Extract all lines from the data beneath that include the word "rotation".

---- Excerpted records

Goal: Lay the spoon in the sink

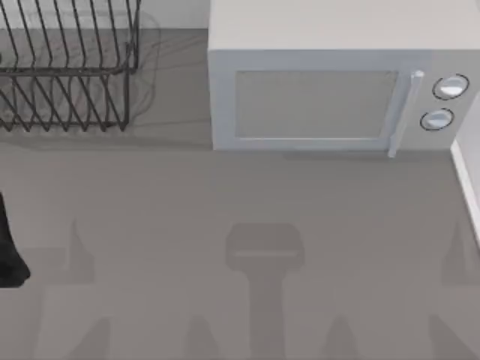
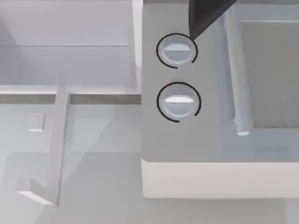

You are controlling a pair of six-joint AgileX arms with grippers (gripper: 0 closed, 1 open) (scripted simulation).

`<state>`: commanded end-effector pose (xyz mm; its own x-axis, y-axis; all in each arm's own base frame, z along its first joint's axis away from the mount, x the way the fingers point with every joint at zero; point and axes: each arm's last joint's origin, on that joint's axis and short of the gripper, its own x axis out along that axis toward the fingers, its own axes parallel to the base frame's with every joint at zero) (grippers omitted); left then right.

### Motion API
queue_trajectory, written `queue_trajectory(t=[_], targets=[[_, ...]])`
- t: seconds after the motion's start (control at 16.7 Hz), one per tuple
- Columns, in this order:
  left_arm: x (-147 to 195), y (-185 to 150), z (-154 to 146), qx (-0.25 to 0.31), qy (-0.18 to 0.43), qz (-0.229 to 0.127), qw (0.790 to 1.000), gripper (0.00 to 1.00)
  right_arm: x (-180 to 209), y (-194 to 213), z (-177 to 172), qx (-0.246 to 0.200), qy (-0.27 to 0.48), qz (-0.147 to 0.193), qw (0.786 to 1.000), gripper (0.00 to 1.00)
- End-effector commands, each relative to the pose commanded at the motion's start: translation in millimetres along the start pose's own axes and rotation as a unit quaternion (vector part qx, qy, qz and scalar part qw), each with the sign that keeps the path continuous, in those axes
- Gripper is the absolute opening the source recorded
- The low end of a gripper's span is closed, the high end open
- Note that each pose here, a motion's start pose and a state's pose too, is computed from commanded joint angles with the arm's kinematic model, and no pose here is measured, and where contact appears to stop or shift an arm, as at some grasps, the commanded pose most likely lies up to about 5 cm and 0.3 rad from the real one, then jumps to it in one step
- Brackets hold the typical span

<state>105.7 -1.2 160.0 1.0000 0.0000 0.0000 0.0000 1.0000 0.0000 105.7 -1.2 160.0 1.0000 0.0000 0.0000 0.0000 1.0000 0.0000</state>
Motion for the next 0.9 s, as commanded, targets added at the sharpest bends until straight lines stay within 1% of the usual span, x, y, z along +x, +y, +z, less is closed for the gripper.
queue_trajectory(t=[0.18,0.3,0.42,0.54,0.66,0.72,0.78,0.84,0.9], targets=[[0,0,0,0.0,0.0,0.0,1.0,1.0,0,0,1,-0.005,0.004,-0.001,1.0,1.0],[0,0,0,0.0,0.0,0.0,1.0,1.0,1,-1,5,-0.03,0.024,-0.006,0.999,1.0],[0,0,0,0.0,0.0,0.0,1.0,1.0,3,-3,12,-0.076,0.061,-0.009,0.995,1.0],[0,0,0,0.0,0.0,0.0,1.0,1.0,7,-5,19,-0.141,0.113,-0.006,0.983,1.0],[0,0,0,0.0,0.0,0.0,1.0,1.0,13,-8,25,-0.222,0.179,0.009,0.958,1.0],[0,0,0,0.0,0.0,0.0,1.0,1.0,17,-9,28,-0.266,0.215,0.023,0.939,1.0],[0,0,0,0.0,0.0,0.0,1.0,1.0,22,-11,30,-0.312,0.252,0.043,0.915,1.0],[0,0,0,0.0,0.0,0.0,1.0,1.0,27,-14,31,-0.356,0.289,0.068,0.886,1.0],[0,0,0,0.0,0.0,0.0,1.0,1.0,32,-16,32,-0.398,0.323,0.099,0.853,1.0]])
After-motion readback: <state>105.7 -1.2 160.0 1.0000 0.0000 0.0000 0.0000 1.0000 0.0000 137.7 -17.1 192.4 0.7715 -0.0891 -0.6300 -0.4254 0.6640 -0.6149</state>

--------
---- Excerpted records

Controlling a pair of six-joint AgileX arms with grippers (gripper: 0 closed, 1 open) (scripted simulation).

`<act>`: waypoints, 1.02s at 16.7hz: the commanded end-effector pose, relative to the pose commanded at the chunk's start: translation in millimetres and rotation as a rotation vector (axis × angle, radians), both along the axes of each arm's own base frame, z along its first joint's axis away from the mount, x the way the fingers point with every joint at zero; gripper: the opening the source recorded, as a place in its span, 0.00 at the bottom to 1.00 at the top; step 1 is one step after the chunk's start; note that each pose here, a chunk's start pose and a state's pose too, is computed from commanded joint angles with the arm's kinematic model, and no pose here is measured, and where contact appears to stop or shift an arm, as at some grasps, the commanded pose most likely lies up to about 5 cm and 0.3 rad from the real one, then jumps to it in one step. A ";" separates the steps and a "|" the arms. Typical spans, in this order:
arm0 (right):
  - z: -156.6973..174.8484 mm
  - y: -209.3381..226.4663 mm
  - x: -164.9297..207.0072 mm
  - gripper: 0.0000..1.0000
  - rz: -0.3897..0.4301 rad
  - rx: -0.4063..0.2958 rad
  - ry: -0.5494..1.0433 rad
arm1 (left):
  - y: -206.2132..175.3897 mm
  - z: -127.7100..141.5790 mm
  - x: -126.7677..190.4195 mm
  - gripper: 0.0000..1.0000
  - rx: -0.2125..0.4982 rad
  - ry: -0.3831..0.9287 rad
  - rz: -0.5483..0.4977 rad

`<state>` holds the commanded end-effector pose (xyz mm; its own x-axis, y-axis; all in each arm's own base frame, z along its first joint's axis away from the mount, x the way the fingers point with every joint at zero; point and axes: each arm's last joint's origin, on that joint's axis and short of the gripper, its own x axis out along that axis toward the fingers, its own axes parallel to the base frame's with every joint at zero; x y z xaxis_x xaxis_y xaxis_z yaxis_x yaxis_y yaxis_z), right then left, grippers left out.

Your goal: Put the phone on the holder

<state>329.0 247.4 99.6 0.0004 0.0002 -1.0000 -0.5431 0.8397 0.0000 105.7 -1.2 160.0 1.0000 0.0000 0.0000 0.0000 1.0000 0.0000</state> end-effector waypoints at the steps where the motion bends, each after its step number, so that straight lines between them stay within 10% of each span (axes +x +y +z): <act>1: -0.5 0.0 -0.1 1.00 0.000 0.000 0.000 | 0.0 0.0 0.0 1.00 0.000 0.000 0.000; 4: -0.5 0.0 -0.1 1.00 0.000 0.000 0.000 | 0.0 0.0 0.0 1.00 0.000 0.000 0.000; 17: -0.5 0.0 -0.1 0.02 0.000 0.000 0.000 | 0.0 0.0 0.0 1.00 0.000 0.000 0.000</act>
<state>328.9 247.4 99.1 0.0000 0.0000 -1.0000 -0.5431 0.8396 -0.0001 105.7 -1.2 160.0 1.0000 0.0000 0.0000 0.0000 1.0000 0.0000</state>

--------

◆ Output for this task:
- End-effector commands, each relative to the pose commanded at the motion's start: translation in millimetres along the start pose's own axes and rotation as a unit quaternion (vector part qx, qy, qz and scalar part qw), each with the sign that keeps the path continuous, in those axes
`<act>`: waypoints, 1.02s at 16.7hz: the commanded end-effector pose, relative to the pose commanded at the chunk's start: translation in millimetres and rotation as a rotation vector (axis × angle, radians), both along the axes of each arm's own base frame, z along its first joint's axis away from the mount, x the way the fingers point with every joint at zero; gripper: the opening the source recorded, as a place in its span, 0.00 at the bottom to 1.00 at the top; step 1 is one step after the chunk's start; note that each pose here, a chunk's start pose and a state's pose too, is computed from commanded joint angles with the arm's kinematic model, and no pose here is measured, and where contact appears to stop or shift an arm, as at some grasps, the commanded pose most likely lies up to about 5 cm and 0.3 rad from the real one, then jumps to it in one step. A ";" separates the steps and a "|" the arms. Typical spans, in this order:

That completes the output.